Por que Carmina Burana é, conquanto popular, musicalmente irrelevante

frisch-1Semana passada, deflagrei uma longa e acalorada discussão no facebook ao afirmar peremptoriamente que Carl Orff era um compositor irrelevante e Carmina Burana, sua peça mais popular, uma composição, no máximo, pueril. Como sempre, toda menção comparativa à ordem de grandeza de compositores célebres (suponho que com outros artistas aconteça o mesmo; por exemplo, por que Van Gogh, os impressionistas ou qualquer dos últimos pintores figurativos parecem tão superiores, digamos, a Pollock, Rothko ou Basquiat). Pelo menos, foi assim quando me referi a Mendelssohn, Tchaikovsky e Rachmaninoff como compositores secundários.

Desta vez, aludi de passagem à popular tese de que Orff era nazista e batia na mulher. O que causou, no entanto, mais indignação foi minha denúncia da construção um tanto quanto simplória da famosa cantata. Procurei antecipar as refutações mais óbvias ressalvando que já ouvira muita música modal bem mais interessante. Em vão. Pois até de interlocutores supostamente ilustrados ouvi a réplica de que toda depreciação de Carmina Burana não passaria de ranço elitista contra, suponho (nunca entendi muito bem este tipo de argumento), manifestações artísticas mais populares.

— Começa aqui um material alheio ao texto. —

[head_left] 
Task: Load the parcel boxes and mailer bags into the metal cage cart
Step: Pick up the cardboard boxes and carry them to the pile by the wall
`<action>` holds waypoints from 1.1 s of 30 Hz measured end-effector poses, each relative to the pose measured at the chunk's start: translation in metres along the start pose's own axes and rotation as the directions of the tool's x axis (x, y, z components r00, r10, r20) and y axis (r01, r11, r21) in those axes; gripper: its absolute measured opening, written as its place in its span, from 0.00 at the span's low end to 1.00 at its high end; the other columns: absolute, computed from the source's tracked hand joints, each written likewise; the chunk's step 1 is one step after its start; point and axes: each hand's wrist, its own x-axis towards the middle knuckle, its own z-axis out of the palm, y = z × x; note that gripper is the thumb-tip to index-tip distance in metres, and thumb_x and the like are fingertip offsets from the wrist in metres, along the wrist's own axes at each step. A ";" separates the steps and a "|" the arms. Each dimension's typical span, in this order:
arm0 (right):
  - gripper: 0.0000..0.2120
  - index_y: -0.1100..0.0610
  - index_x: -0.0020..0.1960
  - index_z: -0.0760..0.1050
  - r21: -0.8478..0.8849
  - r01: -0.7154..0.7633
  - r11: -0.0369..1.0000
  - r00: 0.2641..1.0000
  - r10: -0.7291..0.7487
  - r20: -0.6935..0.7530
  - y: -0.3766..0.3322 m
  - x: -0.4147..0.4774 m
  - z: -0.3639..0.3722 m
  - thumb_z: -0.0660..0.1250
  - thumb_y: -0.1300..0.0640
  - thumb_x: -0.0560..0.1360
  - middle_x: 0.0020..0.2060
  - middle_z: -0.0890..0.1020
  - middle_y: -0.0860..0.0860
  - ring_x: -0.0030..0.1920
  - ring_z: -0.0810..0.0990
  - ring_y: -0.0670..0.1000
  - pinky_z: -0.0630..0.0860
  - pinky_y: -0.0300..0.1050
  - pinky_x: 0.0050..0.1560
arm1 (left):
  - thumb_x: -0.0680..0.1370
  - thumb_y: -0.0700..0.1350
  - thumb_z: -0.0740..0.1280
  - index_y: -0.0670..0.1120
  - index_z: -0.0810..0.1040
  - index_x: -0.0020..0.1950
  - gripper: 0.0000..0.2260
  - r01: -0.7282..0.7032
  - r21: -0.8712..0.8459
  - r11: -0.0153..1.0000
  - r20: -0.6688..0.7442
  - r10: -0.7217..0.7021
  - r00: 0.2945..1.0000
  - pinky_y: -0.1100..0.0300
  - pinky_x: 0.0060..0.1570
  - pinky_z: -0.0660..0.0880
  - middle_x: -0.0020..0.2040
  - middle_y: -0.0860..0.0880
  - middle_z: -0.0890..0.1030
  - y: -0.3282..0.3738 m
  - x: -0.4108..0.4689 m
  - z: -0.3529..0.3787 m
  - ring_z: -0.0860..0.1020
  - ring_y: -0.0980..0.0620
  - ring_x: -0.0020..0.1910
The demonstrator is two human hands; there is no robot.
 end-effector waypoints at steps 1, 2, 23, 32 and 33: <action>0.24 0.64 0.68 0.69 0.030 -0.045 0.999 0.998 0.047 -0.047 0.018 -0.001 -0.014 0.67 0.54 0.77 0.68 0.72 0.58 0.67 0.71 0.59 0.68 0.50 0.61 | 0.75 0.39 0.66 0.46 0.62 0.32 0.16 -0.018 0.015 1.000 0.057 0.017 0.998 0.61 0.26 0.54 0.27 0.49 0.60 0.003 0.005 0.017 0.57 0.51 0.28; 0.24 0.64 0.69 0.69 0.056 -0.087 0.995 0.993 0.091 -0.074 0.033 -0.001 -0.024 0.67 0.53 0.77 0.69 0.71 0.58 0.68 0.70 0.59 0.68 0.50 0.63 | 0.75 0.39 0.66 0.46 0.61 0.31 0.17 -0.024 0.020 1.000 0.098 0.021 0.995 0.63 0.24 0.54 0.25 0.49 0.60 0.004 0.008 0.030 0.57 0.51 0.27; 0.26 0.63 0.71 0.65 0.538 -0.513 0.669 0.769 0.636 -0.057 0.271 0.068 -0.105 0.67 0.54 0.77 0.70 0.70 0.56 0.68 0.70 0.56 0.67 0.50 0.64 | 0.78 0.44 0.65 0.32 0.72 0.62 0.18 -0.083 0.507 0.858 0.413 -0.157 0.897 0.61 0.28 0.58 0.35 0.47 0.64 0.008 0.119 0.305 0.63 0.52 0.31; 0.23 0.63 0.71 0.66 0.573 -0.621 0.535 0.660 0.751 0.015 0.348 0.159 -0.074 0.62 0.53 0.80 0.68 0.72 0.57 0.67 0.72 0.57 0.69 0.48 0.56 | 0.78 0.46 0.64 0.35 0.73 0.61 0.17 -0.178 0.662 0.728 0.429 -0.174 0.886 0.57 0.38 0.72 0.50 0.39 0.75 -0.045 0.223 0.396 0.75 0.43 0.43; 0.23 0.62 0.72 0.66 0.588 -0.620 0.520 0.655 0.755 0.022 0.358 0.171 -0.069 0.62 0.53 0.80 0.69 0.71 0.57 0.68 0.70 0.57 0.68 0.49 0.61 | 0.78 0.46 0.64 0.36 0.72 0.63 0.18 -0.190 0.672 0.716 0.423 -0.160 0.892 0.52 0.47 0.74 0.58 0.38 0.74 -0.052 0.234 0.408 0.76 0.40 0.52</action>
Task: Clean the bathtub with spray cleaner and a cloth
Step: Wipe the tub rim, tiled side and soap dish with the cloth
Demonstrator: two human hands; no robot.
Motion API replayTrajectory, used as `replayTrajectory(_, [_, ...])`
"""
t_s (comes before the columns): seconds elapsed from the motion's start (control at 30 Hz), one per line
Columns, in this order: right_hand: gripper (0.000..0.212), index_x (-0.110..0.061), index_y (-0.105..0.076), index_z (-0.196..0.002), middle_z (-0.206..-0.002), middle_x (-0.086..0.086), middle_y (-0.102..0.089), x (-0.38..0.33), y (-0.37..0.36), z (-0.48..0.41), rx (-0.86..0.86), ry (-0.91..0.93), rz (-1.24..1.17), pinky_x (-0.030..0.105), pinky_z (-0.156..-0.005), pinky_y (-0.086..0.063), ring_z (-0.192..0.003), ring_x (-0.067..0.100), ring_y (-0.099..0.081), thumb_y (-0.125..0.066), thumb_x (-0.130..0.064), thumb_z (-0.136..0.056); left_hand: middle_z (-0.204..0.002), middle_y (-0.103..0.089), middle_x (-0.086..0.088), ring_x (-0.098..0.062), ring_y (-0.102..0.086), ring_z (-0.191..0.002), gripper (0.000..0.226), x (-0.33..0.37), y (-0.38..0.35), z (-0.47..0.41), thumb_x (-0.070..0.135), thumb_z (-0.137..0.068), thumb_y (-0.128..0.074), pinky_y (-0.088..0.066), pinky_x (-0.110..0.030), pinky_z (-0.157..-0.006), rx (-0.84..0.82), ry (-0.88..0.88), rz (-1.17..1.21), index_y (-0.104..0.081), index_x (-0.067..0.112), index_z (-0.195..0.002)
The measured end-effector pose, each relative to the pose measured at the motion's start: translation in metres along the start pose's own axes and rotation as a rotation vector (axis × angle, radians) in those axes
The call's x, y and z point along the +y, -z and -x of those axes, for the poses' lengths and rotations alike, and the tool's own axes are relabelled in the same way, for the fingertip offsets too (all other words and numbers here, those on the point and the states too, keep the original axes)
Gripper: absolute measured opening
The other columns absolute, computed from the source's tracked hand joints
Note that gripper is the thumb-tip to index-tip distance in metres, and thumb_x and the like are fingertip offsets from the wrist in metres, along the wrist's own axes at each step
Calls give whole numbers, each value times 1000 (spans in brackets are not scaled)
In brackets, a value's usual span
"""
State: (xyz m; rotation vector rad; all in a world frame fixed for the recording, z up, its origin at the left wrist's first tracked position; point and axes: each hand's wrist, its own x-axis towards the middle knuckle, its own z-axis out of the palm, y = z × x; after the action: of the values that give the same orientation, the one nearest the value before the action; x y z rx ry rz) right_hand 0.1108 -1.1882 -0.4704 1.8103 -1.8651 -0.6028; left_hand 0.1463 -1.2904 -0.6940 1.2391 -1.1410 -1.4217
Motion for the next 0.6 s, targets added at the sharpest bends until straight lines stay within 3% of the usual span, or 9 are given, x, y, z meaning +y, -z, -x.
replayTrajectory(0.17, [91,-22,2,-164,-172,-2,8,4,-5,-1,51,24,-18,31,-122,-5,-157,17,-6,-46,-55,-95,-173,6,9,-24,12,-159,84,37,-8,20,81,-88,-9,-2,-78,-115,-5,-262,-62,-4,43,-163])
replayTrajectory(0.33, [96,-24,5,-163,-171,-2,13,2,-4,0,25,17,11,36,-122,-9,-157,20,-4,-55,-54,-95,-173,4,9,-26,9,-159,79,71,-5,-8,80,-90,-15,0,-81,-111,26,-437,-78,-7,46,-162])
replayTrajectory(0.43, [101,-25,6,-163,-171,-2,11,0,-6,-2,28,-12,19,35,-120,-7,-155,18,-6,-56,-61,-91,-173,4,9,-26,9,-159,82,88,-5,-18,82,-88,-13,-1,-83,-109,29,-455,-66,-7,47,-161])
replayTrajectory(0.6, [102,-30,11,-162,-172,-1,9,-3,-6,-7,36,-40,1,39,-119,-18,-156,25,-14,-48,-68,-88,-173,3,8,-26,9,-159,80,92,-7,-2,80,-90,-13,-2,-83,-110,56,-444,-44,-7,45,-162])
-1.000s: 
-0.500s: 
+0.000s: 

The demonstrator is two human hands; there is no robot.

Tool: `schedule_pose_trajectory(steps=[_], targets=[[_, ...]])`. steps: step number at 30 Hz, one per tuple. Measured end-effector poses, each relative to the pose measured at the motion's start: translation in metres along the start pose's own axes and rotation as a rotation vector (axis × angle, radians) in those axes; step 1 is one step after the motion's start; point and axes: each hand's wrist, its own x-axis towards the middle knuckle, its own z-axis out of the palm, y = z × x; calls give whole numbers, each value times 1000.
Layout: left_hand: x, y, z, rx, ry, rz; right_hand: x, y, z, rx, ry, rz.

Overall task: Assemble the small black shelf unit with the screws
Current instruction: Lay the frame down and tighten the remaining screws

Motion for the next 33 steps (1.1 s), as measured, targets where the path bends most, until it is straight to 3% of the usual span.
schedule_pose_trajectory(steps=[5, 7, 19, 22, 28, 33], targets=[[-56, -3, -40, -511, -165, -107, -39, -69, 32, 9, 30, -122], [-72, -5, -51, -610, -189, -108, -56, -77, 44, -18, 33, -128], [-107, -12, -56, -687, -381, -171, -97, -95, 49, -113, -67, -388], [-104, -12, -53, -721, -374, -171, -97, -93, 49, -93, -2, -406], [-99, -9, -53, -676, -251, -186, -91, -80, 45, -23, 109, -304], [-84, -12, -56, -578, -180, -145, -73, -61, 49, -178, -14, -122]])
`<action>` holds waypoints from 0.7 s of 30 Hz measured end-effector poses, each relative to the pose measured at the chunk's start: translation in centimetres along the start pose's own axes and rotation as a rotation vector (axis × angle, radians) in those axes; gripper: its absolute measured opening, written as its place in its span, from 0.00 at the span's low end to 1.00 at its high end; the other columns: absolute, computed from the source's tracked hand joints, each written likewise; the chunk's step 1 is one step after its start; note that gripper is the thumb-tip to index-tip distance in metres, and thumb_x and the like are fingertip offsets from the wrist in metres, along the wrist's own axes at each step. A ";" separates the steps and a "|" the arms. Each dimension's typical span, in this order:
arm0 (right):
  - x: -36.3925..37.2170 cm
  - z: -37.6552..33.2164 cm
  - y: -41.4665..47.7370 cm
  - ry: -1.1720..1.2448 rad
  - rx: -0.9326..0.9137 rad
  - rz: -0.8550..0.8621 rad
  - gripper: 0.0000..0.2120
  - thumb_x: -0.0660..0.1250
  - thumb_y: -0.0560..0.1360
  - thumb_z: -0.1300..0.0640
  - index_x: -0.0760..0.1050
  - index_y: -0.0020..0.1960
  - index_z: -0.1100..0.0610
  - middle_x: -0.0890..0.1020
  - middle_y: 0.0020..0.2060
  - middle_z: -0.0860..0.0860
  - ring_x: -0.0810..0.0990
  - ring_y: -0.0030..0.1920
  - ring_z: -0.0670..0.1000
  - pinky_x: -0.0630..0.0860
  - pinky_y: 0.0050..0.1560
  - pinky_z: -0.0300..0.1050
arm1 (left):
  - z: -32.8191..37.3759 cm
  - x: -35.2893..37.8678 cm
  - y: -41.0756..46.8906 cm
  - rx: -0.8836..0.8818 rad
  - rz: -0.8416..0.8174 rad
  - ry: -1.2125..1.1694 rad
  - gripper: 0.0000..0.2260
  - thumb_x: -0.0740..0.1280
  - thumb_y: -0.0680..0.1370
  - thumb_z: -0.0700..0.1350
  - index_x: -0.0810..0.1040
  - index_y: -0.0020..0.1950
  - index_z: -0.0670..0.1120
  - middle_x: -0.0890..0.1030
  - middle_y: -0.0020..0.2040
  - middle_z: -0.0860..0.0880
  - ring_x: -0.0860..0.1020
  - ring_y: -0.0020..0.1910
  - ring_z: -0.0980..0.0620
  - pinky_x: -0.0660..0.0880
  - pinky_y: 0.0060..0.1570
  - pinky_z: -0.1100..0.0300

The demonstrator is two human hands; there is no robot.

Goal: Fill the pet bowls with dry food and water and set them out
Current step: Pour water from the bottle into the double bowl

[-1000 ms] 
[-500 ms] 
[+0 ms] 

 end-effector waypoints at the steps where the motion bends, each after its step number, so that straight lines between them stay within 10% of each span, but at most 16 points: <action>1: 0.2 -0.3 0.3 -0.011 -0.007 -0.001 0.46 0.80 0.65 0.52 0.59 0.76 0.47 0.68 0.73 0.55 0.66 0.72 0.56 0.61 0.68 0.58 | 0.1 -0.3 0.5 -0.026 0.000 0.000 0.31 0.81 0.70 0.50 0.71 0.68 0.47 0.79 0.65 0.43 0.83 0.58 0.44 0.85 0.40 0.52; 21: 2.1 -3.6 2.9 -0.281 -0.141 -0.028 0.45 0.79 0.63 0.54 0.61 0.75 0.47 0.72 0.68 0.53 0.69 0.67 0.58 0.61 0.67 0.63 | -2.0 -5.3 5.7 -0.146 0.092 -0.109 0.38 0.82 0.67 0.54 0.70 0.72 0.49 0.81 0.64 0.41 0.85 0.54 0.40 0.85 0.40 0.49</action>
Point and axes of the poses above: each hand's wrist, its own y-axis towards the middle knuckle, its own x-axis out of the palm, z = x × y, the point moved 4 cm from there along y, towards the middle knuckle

Como sempre nestes casos, não tardou a se fazer reverberar, por algum comentarista ofendido, a conhecida máxima de que “gosto não se discute”. Pronto. Fisgaram a isca. De modo que pude encher a boca para sentenciar que gosto se discute, sim – e que quanto mais compararmos, melhor. E que se destas comparações emerge o fato de que algumas obras são notoriamente melhores do que outras, tal se deve a critérios absolutamente objetivos. Sendo, portanto, uma grande asneira “validar” a qualidade de qualquer coisa segundo sua aceitação popular, como querem os defensores da premissa de que “gosto não se discute”. Pois, na formação do gosto popular, interferem fatores tais como publicidade, simplicidade/complexidade, conhecimento/ignorância ou sinestesia, entre outros – os quais não são, todavia, objetos deste texto.

Antes, tinha em mente, ao iniciar estas linhas (o texto, essa nau sem rumo !), tentar explicar, em termos objetivos, por Carl Orff não atingiu nem de longe a estatura de um Mahler, Stravinsky ou Shostakovich (só para citar uns poucos grandes que viveram no mesmo século).

Para se entender por que Carmina Burana, como peça sinfônica, não chega aos pés de qualquer marco sinfônico, é preciso recorrer a um conceito formulado por Walter Frisch em Brahms and the Principle of Developing Variation (California Studies in 19th Century Music, University of California Press, 1984). A expressão se refere à técnica composicional utilizada mais emblematicamente por Brahms, segundo a qual todo tecido musical é gerado por meio de repetições variadas (i.e., ligeiramente alteradas) e sucessivas de materiais pertencentes a um mesmo conjunto. Ou, se quiserem, grupo temático.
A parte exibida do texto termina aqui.